The occasional grumble? I found the repetition of Miss Bell's a person in my situation merely tiresome. Miss Pratt, I found more irritating than comic. I also felt the last few chapters bordered more obviously on the didactic, particularly when Lyndsay was holding forth - he trusted that the influence of Divine truth would bring peace to the soul... Some commentators have suggested that it was this moral 'preaching' which led to Ferrier's works going out of favour.
The convenient deaths of Mr Delmour, then Colonel Delmour (both inheritors of the Rossville title) who was injured and betrayed by a faithless wife...fought to avenge his honour, and fell in the cause, meant that Gertrude could live happily ever after with Lyndsay, the latest Lord Rossville. What a pity he appears to be rather a prig.

Friday 24 September 2021

Matthias Barton Mysteries 1 and 2

When we visited south Somerset in mid-August, we had half a day in the lovely market town of Sherborne, just over the border in Dorset. My purpose was to photograph the small monastic gateway


It made quite an atmospheric entrance to the lovely Abbey precinct, luckily bathed in sunlight when we were there. After a look around the Abbey itself, I spotted the Abbey shop. On the shelves were four paperbacks, written by the same author - Rosie Lear. I have long realised that I am a sucker for 'series' and, true to form, I bought all four. Another short break in North Yorkshire enabled me to read the first two in the Matthias Barton mysteries.

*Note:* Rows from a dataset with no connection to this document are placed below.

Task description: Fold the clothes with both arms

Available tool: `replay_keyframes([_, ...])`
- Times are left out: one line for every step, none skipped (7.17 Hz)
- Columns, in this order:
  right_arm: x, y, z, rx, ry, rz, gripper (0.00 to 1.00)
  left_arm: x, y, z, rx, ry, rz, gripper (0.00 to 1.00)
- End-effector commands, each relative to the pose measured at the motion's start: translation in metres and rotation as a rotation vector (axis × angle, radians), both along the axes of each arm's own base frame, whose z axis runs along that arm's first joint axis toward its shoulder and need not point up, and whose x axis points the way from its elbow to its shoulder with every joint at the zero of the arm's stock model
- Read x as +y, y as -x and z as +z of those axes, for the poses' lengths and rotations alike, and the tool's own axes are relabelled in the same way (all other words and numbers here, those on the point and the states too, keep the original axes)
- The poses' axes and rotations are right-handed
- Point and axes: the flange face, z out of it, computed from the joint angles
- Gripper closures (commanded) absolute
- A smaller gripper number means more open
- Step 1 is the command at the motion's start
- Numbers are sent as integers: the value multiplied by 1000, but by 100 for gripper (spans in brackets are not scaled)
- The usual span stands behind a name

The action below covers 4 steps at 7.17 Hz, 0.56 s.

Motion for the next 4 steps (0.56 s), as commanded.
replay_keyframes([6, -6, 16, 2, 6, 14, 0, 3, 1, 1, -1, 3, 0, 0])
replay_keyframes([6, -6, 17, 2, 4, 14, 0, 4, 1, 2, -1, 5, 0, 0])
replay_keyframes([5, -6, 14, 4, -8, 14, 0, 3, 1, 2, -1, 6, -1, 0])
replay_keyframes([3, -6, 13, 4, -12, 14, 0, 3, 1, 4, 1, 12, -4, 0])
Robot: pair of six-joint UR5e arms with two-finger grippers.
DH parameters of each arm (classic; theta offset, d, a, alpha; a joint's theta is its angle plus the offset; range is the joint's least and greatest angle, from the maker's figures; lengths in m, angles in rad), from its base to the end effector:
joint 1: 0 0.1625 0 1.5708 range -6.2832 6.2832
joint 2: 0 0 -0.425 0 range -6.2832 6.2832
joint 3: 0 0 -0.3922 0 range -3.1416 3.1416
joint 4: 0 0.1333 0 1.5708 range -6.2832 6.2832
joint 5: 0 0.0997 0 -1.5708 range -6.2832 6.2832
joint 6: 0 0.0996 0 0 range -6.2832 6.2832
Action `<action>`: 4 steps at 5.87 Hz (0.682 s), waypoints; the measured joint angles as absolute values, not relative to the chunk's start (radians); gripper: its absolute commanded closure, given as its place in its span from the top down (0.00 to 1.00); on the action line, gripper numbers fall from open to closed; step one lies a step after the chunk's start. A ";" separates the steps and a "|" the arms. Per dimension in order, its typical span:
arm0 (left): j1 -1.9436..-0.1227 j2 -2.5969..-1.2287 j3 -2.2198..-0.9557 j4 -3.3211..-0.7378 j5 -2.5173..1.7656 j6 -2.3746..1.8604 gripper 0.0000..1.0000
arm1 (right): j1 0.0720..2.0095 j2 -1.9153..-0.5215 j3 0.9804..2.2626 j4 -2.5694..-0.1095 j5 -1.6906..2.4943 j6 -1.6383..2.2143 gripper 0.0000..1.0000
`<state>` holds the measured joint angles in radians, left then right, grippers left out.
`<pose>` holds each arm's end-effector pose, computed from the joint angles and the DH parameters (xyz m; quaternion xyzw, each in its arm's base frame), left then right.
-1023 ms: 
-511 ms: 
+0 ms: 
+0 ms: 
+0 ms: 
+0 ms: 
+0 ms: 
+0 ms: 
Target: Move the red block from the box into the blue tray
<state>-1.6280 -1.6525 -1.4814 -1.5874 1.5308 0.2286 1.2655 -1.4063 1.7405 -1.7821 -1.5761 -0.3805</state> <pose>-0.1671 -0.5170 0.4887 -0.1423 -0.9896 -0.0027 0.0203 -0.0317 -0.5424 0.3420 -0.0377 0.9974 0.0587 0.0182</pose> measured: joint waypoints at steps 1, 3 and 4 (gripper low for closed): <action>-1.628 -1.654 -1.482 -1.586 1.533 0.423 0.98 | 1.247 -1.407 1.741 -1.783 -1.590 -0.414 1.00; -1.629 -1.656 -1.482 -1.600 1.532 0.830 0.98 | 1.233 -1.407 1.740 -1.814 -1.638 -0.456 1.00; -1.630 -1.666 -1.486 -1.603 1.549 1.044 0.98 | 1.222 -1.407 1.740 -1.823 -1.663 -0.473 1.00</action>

June 2018 and October 2018

These relatively brief novels are set in the mid-1430s; Henry VI is being persuaded to take a more active role in running the country, to no good effect. The war in France is not going well; Henry V's younger brother, the Duke of Bedford, has just died. Henry had appointed him overseer in France. Links between England and France occur in both novels, more so in the second story. There is also a town v. gown aspect (so regularly delineated in the Matthew Bartholomew stories of Susanna Gregory); this time though it is rather town v. cowl.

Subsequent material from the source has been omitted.